Talking about data

In the week before Christmas, I headed off to Exeter University in England to attend two different workshops. The first (15-16 December) was called ‘Knowledge/Value and Dark Data’, and was the fifth and final workshop in the series. This particular workshop was organized by Kaushik Sundar Rajan (University of Chicago), Gail Davies, Sabina Leonelli and Brian Rappert (all based at Exeter). The second (17-19 December) was the first exploratory workshop for an ERC-funded project led by Sabina Leonelli about ‘data-intensive science’. Each workshop had about 25 participants, some – including me – showed great stamina, and participated in both. Participants included philosophers, historians, geographers, sociologists, economists and anthropologists of science. The first workshop focused around a series of pre-circulated papers, touching on different aspects of ‘dark data’. The second was indeed more exploratory, in which all of the invited participants presented examples from past and ongoing research about what data and data intensity/intensiveness means in the sciences they are studying, including high energy physics, archaeology, climate science, biomedical and life sciences, economics. I will not discuss each workshop and presentation in turn, but rather pull out a few themes that I found particularly interesting.

dark data

The first is of course, what exactly is meant by ‘dark data’. In my invited commentary at the end of the workshop, I distinguished between four types:

  1. Data that are inaccessible to current ways of knowing, in other words data we can no longer access because we don’t have the right equipment, methods or techniques.
  2. Data that are deliberately kept out of view, such as for military intelligence, or competitive advantage. Of course, such data are accessible to those who work with them on a daily basis.
  3. Data about taboo or very sensitive topics that may be difficult to generate or record, such as data about historic and present child abuse.
  4. Taken-for-granted data that we perhaps don’t recognize as data, due to disciplinary or cultural assumptions.

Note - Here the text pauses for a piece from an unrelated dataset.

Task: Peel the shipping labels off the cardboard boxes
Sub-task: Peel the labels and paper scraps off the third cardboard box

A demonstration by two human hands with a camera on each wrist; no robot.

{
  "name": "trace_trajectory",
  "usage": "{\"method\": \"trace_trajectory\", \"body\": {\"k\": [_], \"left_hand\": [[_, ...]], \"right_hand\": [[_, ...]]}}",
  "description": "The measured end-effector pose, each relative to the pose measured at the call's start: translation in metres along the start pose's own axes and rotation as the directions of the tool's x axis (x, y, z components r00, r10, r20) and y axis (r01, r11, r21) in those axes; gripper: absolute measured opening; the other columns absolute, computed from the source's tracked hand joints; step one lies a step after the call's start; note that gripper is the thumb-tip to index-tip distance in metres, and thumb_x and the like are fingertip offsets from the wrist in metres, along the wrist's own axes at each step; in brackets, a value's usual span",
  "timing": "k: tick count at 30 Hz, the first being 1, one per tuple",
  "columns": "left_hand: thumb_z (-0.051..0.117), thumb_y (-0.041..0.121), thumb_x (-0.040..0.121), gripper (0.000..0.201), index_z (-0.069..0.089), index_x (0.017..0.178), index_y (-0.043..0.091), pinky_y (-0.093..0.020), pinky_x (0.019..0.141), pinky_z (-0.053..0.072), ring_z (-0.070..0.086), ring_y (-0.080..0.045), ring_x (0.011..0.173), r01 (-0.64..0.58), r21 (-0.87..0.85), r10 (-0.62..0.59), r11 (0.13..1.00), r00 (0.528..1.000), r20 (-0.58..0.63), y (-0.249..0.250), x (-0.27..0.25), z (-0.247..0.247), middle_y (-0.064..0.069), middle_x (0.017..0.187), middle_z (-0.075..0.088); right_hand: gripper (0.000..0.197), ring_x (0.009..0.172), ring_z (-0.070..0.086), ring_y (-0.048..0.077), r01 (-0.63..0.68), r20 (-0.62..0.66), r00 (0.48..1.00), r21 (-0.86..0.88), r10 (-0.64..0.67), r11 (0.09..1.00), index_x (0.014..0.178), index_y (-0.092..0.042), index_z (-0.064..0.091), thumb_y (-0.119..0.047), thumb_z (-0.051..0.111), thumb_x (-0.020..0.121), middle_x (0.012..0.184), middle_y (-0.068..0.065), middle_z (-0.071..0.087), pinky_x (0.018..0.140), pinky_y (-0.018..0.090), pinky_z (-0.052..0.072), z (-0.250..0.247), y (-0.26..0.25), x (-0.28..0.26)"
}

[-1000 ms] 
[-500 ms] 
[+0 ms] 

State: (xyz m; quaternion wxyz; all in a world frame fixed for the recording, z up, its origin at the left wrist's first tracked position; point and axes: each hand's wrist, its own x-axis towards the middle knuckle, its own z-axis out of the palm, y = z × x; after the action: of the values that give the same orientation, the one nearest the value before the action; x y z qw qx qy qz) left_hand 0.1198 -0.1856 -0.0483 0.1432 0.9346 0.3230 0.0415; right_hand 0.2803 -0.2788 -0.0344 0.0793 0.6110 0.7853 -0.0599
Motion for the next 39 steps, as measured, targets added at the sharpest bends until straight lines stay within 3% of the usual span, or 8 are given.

None of these suggest essential qualities of the data. At the very least we need to pay attention to temporality, as data become inaccessible over time. Several contributors also reminded us also to pay attention to the work and technologies that are needed to make data more or less visible. Enormous effort is needed to make data amenable to analysis.

dataoverload

Some of these issues returned in the second workshop, which started with different people giving examples of data-intensity in the sciences in which they worked or studied, including genetics, oncology, plant biology, economics, physics, sociology, archaeology, climate science, and science and technology studies (STS) (the list is deliberately broad). In the opening session, Sabina Leonelli defined data as the product of research activities that are used to make knowledge claims, and which can be circulated and re-used. While one could (and many did – such is the nature of academic debate) quibble with such a definition, and some parts apply more closely in some sciences than others, it helped to start the very interesting discussion that continued over three days. One interesting theme concerned ‘stewardship’ of data, of importance to archaeologists who take seriously their responsibility to the past, for whom their data are often part of the historical record and/or of continued religious or social significance to particular groups of people.

In other instances, such as where personal privacy, integrity and well-being are involved, destroying data collected for medical or social research might best serve ethical concerns. We heard about some of the extremes of data abundance, such as those involved in the ATLAS project at CERN, who could not possibly capture all of the data generated in their experiments, so are reliant on computer algorithms to capture the ‘interesting cases’ for subsequent analysis. This resonated with some of the other sciences in which increasingly medical researchers ‘are not testing drugs but are testing algorithms’. Whether it is a case of computer models being used to generate (or reduce) data, the importance of digital technologies in data-intensive sciences was inescapable. This suggests that understanding what the technology can and cannot do becomes ever more important, in all of the disciplines, not only ‘big science’.